• _INPUT DATA_
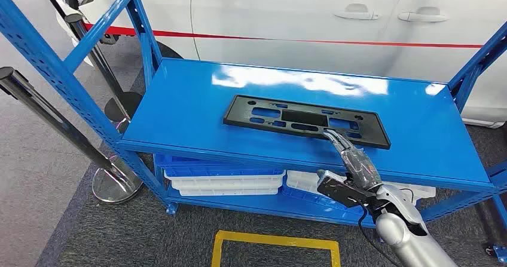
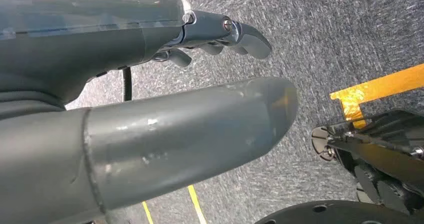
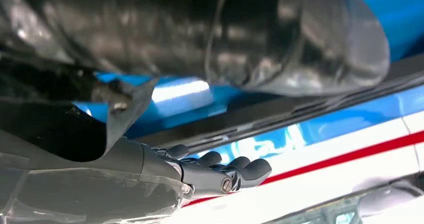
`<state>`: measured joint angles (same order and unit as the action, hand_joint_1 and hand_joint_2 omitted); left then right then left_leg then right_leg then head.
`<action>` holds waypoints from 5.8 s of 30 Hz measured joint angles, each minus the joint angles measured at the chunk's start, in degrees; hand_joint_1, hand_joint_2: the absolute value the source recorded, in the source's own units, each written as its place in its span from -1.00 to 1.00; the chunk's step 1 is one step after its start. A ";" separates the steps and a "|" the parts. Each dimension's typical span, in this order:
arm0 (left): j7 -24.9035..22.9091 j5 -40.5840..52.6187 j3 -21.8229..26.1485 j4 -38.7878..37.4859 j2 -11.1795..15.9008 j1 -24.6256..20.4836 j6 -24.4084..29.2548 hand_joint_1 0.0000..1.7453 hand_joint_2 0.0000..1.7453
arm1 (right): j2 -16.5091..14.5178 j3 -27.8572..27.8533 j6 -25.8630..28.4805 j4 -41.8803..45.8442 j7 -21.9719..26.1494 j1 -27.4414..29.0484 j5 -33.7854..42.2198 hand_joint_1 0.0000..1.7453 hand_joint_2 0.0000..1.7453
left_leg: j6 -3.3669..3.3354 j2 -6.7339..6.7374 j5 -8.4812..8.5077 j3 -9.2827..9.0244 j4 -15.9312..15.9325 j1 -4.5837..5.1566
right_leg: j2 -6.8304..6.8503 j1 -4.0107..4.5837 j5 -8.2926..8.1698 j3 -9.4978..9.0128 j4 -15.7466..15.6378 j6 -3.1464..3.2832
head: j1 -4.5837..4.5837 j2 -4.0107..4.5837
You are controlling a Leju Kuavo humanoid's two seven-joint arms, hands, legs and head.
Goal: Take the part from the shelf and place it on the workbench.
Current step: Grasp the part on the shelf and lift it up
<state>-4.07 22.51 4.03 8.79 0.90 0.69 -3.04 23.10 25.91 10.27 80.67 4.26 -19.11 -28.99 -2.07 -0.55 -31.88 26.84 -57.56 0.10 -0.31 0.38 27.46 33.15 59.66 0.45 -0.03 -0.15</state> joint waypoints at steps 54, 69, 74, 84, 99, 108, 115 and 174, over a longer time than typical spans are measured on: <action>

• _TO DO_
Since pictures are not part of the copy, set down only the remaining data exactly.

• _PROBLEM SOLUTION_
`<state>`: measured joint angles (same order and unit as the action, hand_joint_1 and hand_joint_2 omitted); left then right then left_leg then right_leg then head.
`<action>` holds waypoints from 5.8 s of 30 Hz measured joint angles, each minus the joint angles measured at the chunk's start, in degrees; hand_joint_1, hand_joint_2: the absolute value the source recorded, in the source's own units, each written as its place in its span from -1.00 to 1.00; the chunk's step 1 is one step after its start. A ";" separates the steps and a "|" the parts. Each dimension's typical span, in this order:
arm0 (left): j7 -24.9035..22.9091 j5 -40.5840..52.6187 j3 -21.8229..26.1485 j4 -38.7878..37.4859 j2 -11.1795..15.9008 j1 -24.6256..20.4836 j6 -24.4084..29.2548 hand_joint_1 0.0000..1.7453 hand_joint_2 0.0000..1.7453
arm1 (right): j2 -16.5091..14.5178 j3 -27.8572..27.8533 j6 -25.8630..28.4805 j4 -41.8803..45.8442 j7 -21.9719..26.1494 j1 -27.4414..29.0484 j5 -33.7854..42.2198 hand_joint_1 0.0000..1.7453 hand_joint_2 0.0000..1.7453
left_leg: j6 -3.3669..3.3354 j2 -6.7339..6.7374 j5 -8.4812..8.5077 j3 -9.2827..9.0244 j4 -15.9312..15.9325 j1 -4.5837..5.1566
right_leg: j2 -6.8304..6.8503 j1 -4.0107..4.5837 j5 -8.2926..8.1698 j3 -9.4978..9.0128 j4 -15.7466..15.6378 j6 -3.1464..3.2832
head: j1 -4.5837..4.5837 j2 -4.0107..4.5837
You are controlling a Leju Kuavo humanoid's two seven-joint arms, hands, legs and head.
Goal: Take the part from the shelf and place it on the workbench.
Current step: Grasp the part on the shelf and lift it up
<state>-4.07 22.51 4.03 8.79 0.90 0.69 -3.04 23.10 25.91 10.27 80.67 4.26 -19.11 -28.99 -2.07 -0.55 -31.88 26.84 -57.56 0.10 -0.31 0.38 27.46 33.15 59.66 0.45 -0.03 -0.15</state> joint waypoints at steps 54, 69, 74, 84, 99, 108, 115 and 174, over a longer time than typical spans are measured on: <action>

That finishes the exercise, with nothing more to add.